Task instructions: Starting at the top of the entries below, print each line exactly until the line with "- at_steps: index" has been printed too.

━━━━━ Records ━━━━━

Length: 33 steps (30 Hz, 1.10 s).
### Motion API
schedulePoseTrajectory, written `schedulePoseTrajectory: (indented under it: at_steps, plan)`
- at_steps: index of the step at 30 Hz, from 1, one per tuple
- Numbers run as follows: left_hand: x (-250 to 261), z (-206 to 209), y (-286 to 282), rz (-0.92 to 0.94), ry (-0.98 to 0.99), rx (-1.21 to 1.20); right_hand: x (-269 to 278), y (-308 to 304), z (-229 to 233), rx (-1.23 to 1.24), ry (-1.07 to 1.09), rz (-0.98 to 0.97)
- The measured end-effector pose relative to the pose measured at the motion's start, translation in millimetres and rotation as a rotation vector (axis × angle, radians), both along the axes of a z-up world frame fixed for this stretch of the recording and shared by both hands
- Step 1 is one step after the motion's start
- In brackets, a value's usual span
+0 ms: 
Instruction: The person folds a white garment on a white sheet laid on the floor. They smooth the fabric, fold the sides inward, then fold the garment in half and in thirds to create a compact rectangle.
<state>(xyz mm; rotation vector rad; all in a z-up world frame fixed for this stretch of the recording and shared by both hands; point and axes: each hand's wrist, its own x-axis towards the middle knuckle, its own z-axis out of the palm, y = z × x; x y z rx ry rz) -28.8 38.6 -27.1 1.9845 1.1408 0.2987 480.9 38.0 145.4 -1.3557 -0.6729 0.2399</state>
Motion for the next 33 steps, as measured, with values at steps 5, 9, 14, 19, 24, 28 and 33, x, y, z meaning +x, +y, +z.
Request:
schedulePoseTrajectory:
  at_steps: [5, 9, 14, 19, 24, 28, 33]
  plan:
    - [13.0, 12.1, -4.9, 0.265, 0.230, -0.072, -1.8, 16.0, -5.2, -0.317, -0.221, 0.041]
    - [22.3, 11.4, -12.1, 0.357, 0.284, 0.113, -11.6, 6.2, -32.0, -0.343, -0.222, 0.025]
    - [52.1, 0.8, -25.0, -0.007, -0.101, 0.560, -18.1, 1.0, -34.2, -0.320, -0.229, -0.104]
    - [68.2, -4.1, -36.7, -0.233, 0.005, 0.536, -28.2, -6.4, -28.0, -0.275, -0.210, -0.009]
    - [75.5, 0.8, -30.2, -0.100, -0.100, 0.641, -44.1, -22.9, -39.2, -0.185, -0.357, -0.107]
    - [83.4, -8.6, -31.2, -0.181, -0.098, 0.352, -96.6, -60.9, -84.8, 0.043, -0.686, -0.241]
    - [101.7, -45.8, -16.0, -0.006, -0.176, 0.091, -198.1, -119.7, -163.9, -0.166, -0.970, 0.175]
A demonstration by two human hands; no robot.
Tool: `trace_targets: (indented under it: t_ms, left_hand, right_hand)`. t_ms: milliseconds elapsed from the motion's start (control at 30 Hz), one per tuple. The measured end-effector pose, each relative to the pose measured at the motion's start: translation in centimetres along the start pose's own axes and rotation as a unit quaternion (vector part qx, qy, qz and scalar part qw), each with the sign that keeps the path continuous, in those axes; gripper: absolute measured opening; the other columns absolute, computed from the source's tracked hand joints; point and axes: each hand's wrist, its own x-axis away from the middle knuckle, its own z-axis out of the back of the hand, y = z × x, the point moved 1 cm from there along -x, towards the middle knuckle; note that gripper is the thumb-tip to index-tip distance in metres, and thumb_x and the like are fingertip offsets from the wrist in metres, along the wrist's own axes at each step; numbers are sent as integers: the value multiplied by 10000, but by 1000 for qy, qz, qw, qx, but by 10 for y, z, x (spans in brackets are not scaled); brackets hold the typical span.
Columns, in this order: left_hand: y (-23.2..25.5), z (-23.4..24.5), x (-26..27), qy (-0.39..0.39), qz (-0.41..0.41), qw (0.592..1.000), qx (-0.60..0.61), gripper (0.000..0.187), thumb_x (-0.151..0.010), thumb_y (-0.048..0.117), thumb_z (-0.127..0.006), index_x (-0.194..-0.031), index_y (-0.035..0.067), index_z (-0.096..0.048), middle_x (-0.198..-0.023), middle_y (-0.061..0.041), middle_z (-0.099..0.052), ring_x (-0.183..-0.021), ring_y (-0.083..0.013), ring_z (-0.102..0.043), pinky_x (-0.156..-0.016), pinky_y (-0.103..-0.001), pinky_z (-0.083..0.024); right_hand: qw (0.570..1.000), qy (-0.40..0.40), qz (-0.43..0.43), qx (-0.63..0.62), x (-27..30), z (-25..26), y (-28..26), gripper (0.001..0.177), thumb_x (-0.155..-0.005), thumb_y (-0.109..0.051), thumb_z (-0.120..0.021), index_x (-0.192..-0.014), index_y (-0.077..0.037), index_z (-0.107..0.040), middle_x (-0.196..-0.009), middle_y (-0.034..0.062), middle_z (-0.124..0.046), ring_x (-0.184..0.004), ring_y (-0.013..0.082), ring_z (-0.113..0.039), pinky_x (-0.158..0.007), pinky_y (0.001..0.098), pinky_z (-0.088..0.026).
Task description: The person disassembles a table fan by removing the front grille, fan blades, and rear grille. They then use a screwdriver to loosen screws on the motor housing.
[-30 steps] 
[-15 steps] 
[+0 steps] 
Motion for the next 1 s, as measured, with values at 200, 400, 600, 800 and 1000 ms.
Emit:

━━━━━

Task answer:
Length: 33 steps (30 Hz, 1.10 s).
### Motion API
schedulePoseTrajectory, written `schedulePoseTrajectory: (indented under it: at_steps, plan)`
- at_steps: index of the step at 30 Hz, from 1, one per tuple

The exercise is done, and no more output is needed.